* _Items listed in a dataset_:
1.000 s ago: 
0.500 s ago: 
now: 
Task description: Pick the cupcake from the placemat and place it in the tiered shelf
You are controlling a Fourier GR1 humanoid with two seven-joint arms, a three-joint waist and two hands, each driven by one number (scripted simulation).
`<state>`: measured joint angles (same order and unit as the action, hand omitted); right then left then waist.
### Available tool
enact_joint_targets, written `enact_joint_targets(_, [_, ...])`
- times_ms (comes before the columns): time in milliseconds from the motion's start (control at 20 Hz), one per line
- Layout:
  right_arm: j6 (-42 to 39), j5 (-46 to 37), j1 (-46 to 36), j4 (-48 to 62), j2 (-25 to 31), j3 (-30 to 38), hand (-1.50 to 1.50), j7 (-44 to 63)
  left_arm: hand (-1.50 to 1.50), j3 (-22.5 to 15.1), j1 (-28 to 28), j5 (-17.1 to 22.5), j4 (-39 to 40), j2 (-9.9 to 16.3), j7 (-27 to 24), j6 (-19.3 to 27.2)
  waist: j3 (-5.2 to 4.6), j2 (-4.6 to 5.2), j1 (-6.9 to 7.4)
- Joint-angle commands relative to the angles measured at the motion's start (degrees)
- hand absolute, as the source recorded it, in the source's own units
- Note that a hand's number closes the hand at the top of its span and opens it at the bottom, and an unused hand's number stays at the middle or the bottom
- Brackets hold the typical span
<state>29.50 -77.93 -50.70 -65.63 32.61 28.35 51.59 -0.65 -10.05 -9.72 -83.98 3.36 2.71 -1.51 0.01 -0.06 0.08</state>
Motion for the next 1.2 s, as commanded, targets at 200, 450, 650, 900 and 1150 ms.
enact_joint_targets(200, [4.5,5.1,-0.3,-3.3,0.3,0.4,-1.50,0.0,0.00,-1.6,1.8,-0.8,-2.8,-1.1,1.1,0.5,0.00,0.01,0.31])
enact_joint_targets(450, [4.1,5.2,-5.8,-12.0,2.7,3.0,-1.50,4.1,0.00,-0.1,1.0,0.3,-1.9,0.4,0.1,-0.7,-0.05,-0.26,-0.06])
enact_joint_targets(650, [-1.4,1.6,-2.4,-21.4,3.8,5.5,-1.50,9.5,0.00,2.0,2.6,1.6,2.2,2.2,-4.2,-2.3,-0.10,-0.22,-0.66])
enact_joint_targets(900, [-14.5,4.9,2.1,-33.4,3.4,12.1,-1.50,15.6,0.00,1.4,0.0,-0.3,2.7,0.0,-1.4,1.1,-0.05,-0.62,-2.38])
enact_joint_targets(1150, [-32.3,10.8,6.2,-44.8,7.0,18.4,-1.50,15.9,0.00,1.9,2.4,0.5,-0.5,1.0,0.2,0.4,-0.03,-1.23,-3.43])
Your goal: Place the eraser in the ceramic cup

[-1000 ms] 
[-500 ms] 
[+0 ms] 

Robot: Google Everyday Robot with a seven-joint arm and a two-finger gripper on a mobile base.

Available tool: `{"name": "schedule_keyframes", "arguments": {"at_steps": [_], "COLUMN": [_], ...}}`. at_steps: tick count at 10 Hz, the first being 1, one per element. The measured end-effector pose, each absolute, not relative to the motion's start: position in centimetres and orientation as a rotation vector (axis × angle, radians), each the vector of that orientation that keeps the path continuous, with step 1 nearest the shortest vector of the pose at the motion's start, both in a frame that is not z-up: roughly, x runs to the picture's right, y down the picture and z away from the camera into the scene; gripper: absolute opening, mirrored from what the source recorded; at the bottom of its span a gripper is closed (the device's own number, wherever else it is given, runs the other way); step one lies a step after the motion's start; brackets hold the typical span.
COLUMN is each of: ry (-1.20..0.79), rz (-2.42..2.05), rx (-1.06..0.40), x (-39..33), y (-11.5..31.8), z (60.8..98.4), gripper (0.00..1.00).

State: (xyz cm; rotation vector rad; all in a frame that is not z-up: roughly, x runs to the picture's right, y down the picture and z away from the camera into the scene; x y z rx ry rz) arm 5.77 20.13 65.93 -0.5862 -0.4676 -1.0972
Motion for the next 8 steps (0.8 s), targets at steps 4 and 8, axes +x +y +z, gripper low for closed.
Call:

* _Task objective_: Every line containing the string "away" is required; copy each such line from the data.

* _Answer for the task_:
Available tool: `{"name": "schedule_keyframes", "arguments": {"at_steps": [_], "COLUMN": [_], ...}}`. at_steps: tick count at 10 Hz, the first being 1, one per element. The measured end-effector pose, each absolute, not relative to the motion's start: position in centimetres and orientation as a rotation vector (axis × angle, radians), each the vector of that orientation that keeps the path continuous, with step 1 nearest the shortest vector of the pose at the motion's start, both in a frame that is not z-up: roughly, x runs to the picture's right, y down the picture and z away from the camera into the scene; gripper: absolute opening, mirrored from what the source recorded; at the bottom of its span a gripper is closed (the device's own number, wherever else it is given, runs the other way); step one lies a step after the motion's start; brackets hold the typical span.
State: (xyz cm; rotation vector rad; all in a frame that is not z-up: roughly, x runs to the picture's right, y down the picture and z away from the camera into the scene; x y z rx ry rz) arm 5.77 20.13 65.93 -0.5862 -0.4676 -1.0972

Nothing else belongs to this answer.